Ketegangan Meningkat di Timur Tengah: Ancaman Penutupan Selat Hormuz

Share
  • 23 Juni 2025

HYPEVOX – Ketegangan di Timur Tengah kembali memanas setelah Iran mengancam akan menutup Selat Hormuz, menanggapi serangan Amerika Serikat terhadap situs nuklirnya. Ancaman ini berpotensi mengganggu pasar energi global dan memberi dampak besar bagi negara-negara pengimpor minyak utama.

India: Posisi Rentan dalam Krisis Energi

Sebagai salah satu importir minyak terbesar, India sangat bergantung pada pasokan dari luar negeri, di mana sekitar 85% kebutuhan minyaknya diimpor. Lebih dari 60% pasokan minyak ini berasal dari kawasan Teluk yang melewati Selat Hormuz.

Jika Selat Hormuz ditutup, hal ini dapat menyebabkan lonjakan harga minyak domestik dan inflasi. “Jika pasokan energi terganggu bahkan hanya seminggu, sektor penerbangan dan manufaktur India bisa lumpuh,” tulis The Hindu Business Line.

Selain itu, India tidak memiliki cadangan minyak strategis yang cukup untuk bertahan dalam krisis energi lebih dari 30 hari, sehingga situasi ini bisa menjadi bencana.
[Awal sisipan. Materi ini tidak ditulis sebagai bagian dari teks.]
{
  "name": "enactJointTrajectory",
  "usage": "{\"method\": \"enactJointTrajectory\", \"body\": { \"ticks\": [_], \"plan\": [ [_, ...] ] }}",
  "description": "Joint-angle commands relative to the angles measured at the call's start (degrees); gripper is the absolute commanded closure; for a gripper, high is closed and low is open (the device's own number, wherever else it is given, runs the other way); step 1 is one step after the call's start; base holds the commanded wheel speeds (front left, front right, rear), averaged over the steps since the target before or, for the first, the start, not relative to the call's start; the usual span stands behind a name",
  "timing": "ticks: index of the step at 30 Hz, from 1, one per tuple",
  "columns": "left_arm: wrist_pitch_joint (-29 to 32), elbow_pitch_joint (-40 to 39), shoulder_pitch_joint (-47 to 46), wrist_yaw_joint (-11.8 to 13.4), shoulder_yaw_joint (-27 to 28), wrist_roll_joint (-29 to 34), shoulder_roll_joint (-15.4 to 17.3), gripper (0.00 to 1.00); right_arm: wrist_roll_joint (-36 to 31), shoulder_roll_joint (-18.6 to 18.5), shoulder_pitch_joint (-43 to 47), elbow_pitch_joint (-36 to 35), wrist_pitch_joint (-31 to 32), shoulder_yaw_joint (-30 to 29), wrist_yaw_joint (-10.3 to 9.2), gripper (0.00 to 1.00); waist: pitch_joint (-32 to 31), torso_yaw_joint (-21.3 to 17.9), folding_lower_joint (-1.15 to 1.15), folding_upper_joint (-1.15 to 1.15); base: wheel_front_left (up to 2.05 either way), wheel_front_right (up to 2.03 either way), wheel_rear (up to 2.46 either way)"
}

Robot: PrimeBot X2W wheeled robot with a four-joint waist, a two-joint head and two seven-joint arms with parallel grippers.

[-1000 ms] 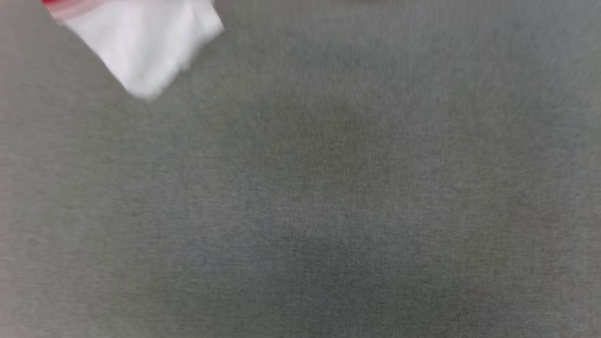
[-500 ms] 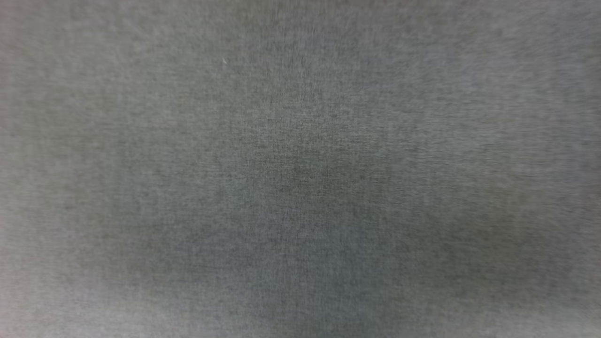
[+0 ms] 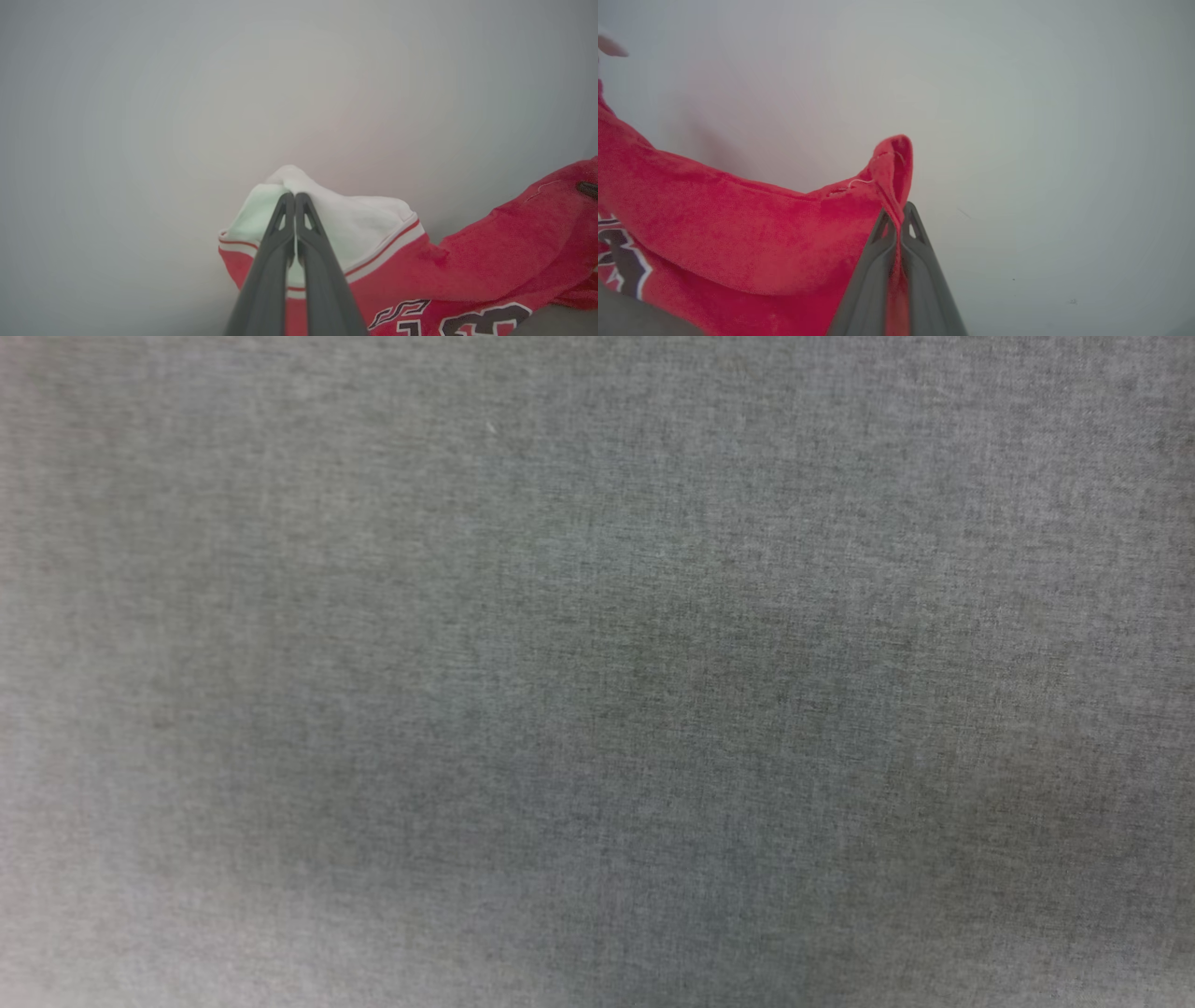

China: Menyikapi Krisis Energi yang Menghantui

Sebagai negara dengan konsumsi minyak harian lebih dari 14 juta barel, China juga sangat terpengaruh oleh ancaman penutupan Selat Hormuz. Sekitar 42% pasokan minyak China bersumber dari kawasan Teluk, yang berarti krisis pasokan energi akan segera mengintai.

Laporan dari South China Morning Post menyebutkan, “Gangguan lebih dari 2 minggu dapat memaksa Beijing mengambil kebijakan ekstrem.” lonjakan harga hingga gangguan rantai pasok global menjadi kekhawatiran nyata.

Musim panas yang meningkatkan konsumsi listrik menambah beban, sementara sektor industri yang bergantung pada energi bisa terpaksa berhenti beroperasi.

Jepang: Terjebak tanpa Sumber Daya

Jepang, yang hampir sepenuhnya bergantung pada impor energi, berada dalam posisi yang sangat rentan jika Selat Hormuz ditutup. Lebih dari 90% pasokan minyaknya berasal dari Timur Tengah, dan seluruh pasokan tersebut melewati selat ini.

Potensi pemadaman listrik nasional menjadi salah satu risiko besar, sementara industri otomotif dan manufaktur terancam terganggu. “Selat Hormuz adalah nadi kehidupan ekonomi Jepang,” kata laporan dari Nikkei Asia.

Kenaikan tajam harga bahan bakar bisa memicu protes sosial dan berdampak pada perusahaan besar seperti Toyota dan Sony, yang terganggu dalam aspek logistiknya.

Dampak pada Amerika Serikat dan Negara Arab

Sementara Amerika Serikat mungkin merasakan dampak dari penutupan Selat Hormuz, tetapi efeknya tidak sebesar bagi negara-negara Asia yang sangat bergantung pada pasokan minyak. Sebagai net-exporter energi, AS memiliki cadangan minyak besar yang dapat membantu meredam lonjakan harga.

Di sisi lain, negara-negara Arab Teluk seperti Saudi Arabia dan UEA berpotensi mengalami kerugian akibat tersiangnya pendapatan dari ekspor minyak. Pendapatan mereka sangat tergantung pada penjualan minyak mentah, dan anggaran mereka terancam tergerus.

Walaupun terdapat jalur pipa alternatif seperti Petroline dari Arab Saudi dan pipa Habshan-Fujairah dari UEA, kapasitasnya jauh dari mencukupi untuk memenuhi kebutuhan ekspor normal.